None of the systems tested earned the top Good rating overall, while only the Lexus Teammate with Advanced Drive system earned an Acceptable score. Both GM's Super Cruise and the Nissan ProPilot Assist with Navi-Link achieved a Marginal score, while the other 11 systems all received a Poor rating.

The Lexus system was tested on an LS, with the Super Cruise test being carried out on a GMC Sierra and the ProPilot test on a Nissan Ariya.
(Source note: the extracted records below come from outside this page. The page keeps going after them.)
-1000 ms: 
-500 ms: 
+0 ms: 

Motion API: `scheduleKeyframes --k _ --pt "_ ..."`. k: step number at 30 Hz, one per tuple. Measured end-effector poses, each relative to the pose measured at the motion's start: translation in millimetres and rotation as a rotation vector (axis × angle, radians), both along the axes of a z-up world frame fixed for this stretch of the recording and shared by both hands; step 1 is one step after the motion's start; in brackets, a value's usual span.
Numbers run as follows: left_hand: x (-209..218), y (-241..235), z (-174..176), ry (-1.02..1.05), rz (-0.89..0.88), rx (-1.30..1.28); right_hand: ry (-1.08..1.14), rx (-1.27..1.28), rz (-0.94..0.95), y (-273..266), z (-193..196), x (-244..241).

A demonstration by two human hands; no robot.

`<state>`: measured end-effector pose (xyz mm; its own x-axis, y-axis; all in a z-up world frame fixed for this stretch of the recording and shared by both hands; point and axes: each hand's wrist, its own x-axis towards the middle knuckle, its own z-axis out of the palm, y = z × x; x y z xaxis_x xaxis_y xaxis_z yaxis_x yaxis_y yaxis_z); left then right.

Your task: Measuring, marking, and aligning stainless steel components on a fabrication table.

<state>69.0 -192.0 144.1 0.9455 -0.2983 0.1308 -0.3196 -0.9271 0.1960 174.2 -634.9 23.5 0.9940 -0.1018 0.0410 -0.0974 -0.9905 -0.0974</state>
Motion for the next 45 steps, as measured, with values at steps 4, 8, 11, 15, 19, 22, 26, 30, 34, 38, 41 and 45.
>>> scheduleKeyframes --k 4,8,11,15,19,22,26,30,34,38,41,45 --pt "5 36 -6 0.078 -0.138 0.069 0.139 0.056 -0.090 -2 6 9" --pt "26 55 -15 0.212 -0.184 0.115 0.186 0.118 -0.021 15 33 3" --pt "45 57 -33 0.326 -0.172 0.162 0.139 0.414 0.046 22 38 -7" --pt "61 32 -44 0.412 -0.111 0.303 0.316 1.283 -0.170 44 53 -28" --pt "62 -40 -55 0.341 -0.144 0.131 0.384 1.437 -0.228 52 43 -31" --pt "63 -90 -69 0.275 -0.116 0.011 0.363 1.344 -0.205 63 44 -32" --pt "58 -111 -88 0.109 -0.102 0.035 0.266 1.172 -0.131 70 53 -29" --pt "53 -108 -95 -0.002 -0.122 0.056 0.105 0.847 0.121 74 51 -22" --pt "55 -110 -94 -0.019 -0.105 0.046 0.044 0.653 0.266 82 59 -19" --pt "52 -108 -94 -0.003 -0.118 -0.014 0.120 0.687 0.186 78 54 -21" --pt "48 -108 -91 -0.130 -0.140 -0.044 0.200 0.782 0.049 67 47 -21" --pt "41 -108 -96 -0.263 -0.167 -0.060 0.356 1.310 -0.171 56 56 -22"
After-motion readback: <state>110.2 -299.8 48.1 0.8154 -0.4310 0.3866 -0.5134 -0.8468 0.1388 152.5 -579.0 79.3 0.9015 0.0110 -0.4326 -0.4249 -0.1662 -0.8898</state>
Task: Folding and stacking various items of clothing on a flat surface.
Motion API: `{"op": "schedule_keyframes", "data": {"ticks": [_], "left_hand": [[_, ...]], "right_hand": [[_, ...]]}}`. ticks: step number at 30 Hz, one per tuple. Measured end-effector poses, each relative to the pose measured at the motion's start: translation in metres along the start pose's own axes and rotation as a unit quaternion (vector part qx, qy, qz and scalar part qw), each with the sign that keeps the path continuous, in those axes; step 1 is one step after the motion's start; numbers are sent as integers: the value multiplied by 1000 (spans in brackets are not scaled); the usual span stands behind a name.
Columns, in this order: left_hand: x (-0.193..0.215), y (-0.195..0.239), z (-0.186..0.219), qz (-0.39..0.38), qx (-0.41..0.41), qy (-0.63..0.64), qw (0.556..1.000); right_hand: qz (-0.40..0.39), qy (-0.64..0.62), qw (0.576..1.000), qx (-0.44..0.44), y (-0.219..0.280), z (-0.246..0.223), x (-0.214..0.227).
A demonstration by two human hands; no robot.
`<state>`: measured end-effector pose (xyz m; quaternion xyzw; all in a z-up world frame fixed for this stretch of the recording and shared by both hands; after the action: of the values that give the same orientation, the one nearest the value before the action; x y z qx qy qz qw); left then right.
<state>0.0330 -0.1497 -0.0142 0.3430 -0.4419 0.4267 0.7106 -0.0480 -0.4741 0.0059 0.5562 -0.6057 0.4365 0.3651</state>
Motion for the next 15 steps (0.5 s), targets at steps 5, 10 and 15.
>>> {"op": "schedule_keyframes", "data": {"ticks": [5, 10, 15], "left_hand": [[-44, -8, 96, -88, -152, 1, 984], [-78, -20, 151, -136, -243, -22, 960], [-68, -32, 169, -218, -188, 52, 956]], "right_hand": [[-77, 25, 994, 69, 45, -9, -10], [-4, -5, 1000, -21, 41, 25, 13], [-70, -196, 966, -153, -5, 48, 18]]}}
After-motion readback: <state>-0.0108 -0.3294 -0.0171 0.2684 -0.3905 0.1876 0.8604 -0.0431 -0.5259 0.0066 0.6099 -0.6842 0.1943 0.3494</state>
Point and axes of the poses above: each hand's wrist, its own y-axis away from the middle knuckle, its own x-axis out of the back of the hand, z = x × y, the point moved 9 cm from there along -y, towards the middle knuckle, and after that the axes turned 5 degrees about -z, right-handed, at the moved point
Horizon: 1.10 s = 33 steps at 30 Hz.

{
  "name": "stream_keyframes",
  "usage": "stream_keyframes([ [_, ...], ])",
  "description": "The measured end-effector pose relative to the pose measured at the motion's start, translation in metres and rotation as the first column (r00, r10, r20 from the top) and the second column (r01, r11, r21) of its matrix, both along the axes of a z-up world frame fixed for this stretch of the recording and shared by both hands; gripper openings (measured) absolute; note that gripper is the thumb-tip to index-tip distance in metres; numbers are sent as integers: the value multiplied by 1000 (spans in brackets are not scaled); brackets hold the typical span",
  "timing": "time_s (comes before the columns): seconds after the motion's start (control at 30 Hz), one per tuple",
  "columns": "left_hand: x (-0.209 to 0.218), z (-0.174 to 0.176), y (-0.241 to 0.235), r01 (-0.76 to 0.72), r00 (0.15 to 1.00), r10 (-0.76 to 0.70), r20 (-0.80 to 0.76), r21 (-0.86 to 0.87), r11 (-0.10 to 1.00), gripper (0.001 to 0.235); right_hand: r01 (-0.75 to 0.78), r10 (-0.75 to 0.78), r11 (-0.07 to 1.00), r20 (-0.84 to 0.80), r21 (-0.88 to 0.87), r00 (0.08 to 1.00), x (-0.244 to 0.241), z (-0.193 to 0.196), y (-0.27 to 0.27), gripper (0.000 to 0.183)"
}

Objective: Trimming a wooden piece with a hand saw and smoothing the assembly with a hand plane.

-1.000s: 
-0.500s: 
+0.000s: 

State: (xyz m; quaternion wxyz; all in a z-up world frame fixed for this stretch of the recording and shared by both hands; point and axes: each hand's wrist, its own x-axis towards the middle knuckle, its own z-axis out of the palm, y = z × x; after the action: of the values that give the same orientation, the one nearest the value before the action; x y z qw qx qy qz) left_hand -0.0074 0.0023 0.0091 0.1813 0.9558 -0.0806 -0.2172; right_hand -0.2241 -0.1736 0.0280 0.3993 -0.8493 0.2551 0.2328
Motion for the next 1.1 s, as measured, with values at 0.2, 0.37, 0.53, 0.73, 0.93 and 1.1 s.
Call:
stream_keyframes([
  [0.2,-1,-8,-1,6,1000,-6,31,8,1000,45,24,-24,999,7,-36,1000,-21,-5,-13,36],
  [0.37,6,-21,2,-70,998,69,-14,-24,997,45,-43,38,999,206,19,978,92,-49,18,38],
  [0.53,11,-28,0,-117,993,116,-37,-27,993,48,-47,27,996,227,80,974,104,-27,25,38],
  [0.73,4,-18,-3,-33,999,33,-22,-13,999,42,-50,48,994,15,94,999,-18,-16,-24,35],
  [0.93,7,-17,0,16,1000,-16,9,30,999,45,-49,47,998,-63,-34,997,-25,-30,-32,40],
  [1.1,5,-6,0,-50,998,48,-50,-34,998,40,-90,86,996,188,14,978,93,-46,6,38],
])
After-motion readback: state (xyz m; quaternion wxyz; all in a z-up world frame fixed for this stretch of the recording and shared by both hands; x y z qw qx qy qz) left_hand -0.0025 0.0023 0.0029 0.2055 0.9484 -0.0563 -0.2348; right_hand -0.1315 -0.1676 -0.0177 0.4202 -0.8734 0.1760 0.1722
According to the IIHS, the ratings only apply to each specific model tested despite the same systems being offered on multiple vehicles from the same manufacturer.

"Little Evidence it Makes Driving Safer"

Most of the evaluated systems "don’t include adequate measures to prevent misuse and keep drivers from losing focus on what’s happening on the road," commented IIHS president David Harkey. "Some drivers may feel that partial automation makes long drives easier, but there is little evidence it makes driving safer," Harkey continued. "As many high-profile crashes have illustrated, it can introduce new risks when systems lack the appropriate safeguards."

Based on the results, many of the systems struggle to meet the IIHS specifications for driver monitoring, attention reminders, and emergency procedures. Systems involving automated lane changes and cooperative steering generally scored higher across the board.

According to Harkey, the sporadic results can actually be viewed as a good thing. "But there's a silver lining if you look at the performance of the group as a whole. No single system did well across the board, but in each category, at least one system performed well." That means improvements could come quickly for each system, and in some cases might only require over-the-air software updates.